What the task asks - When a line in the data below includes "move", pick it out and copy it.

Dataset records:
^^^^^^^^
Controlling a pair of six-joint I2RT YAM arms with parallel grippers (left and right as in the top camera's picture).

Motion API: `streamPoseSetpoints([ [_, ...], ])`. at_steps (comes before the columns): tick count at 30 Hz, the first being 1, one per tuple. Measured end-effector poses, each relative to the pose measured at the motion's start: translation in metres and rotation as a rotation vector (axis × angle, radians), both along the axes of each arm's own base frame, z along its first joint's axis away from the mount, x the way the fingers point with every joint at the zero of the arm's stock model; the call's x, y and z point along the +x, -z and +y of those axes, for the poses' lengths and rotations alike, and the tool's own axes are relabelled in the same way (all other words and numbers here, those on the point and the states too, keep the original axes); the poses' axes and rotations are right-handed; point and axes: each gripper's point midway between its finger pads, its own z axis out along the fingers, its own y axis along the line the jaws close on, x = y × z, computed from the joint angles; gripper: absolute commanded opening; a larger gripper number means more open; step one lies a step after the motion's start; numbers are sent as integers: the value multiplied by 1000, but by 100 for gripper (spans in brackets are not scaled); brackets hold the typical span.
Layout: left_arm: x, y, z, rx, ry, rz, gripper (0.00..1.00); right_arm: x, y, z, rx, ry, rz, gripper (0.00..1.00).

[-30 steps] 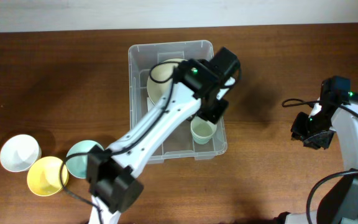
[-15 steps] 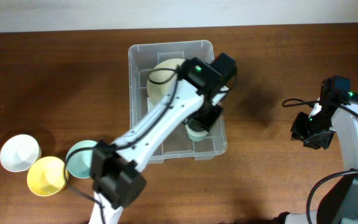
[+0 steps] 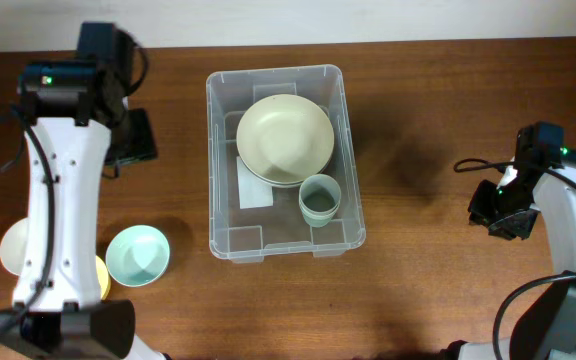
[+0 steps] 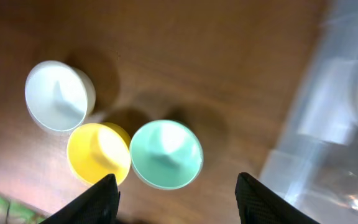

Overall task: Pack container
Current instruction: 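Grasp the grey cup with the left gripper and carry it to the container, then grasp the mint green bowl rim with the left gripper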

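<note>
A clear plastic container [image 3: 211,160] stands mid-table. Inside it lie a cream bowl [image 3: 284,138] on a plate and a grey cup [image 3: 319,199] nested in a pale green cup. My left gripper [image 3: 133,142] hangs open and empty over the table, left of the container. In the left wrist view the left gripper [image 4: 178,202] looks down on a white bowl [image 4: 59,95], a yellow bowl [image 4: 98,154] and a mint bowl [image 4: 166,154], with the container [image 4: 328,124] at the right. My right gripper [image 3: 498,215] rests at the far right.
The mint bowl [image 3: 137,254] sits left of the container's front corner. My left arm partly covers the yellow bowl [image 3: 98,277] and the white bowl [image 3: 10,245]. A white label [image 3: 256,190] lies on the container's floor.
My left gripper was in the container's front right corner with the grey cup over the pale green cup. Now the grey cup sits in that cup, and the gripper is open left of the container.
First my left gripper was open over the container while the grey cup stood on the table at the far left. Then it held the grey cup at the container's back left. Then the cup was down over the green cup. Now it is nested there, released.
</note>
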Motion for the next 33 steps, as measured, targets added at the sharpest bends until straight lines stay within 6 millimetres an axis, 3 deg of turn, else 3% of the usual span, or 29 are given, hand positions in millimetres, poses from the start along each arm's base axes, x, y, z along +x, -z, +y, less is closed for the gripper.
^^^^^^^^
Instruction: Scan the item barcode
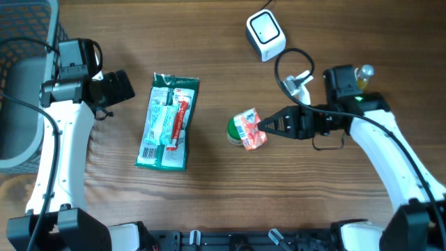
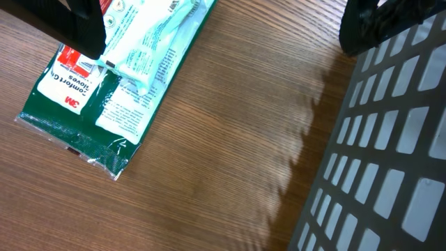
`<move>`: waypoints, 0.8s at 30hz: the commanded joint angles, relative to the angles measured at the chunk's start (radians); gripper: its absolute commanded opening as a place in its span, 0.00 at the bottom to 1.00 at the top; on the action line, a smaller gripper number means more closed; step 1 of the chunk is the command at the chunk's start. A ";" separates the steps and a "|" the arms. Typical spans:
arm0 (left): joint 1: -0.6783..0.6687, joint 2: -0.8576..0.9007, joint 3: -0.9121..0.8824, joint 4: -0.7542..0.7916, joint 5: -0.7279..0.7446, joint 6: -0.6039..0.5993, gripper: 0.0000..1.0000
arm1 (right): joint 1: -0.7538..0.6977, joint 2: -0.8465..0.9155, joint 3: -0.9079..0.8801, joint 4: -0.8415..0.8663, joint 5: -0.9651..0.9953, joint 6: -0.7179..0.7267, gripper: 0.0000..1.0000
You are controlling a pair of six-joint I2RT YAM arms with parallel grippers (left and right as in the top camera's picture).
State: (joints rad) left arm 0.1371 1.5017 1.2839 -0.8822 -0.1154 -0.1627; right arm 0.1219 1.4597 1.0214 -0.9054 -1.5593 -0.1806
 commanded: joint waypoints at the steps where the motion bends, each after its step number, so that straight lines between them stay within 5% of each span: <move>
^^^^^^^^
The answer -
`<move>`: waypoints, 0.8s at 30hz: the commanded joint angles, relative to the angles measured at the chunk's start (radians); gripper: its absolute commanded opening as a place in its span, 0.00 at the bottom to 1.00 at the top; on the action line, a smaller gripper number means more closed; step 1 of the chunk is the command at the chunk's start. A ";" separates the steps and a "|" the arms. Typical spans:
 commanded: joint waypoints at the steps where the motion bends, each after its step number, so that straight lines between them stay within 5% of each span: <move>

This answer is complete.